Pokiza Akhmadbekova

Personal information
- Born: 19 September 2006 (age 19)

Team information
- Discipline: Road
- Role: Rider

Medal record
Representing Uzbekistan
Women's para-cycling
Road World Championships
| Gold medal – first place | 2026 Huntsville | Time trial H1 |
| Silver medal – second place | 2025 Ronse | Time trial H1 |
| Silver medal – second place | 2025 Ronse | Road race H1 |
| Silver medal – second place | 2026 Huntsville | Road race H1 |

= Pokiza Akhmadbekova =

Uzbekistani para-cyclist (born 2006)

Pokiza Akhmadbekova (born 19 September 2006) is an Uzbekistani para-cyclist who competes in handcycling.

==Career==
Making her Road World Championships debut, Akhmadbekova competed at the 2025 edition in Ronse, where she won a silver medal in the time trial H1 event with a time of 1:18:59,35, finishing 28 minutes behind Manuela Vos. She also competed in the road race in the same category where she won the silver medal, once again finishing behind Vos.

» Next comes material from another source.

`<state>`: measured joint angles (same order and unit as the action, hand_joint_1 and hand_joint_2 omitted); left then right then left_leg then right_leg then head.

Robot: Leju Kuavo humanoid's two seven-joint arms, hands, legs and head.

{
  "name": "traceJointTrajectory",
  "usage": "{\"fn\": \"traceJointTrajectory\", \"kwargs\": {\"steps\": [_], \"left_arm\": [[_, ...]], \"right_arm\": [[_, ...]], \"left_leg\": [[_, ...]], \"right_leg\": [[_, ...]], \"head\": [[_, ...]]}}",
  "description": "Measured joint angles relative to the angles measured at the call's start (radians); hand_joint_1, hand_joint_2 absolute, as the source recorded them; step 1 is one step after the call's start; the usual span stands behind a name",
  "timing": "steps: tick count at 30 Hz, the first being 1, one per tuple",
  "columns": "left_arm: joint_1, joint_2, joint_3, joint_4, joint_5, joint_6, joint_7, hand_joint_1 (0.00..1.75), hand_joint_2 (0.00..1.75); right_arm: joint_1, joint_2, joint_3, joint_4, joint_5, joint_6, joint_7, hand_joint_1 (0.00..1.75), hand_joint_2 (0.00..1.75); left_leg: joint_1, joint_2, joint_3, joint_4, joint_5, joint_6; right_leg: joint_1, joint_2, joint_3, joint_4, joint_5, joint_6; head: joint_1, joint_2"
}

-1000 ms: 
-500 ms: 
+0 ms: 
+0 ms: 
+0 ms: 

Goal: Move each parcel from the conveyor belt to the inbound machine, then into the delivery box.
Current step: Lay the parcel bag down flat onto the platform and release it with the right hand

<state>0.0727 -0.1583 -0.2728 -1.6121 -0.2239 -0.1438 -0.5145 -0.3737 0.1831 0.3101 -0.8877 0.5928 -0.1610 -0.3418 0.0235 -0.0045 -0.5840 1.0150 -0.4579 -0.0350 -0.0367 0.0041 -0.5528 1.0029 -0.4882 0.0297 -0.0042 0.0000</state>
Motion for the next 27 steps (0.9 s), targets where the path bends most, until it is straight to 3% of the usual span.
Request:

Akhmadbekova won the 2026 Road World Cup, in which she won twice at Thailand and finished in second place in four occasions. At the 2026 Road World Championships held in Huntsville, Alabama, U.S., she won the gold medal in the time trial H1 event with a time of 47:01.75, finishing ahead of Vos. She also finished behind her in the road race where she won the silver medal.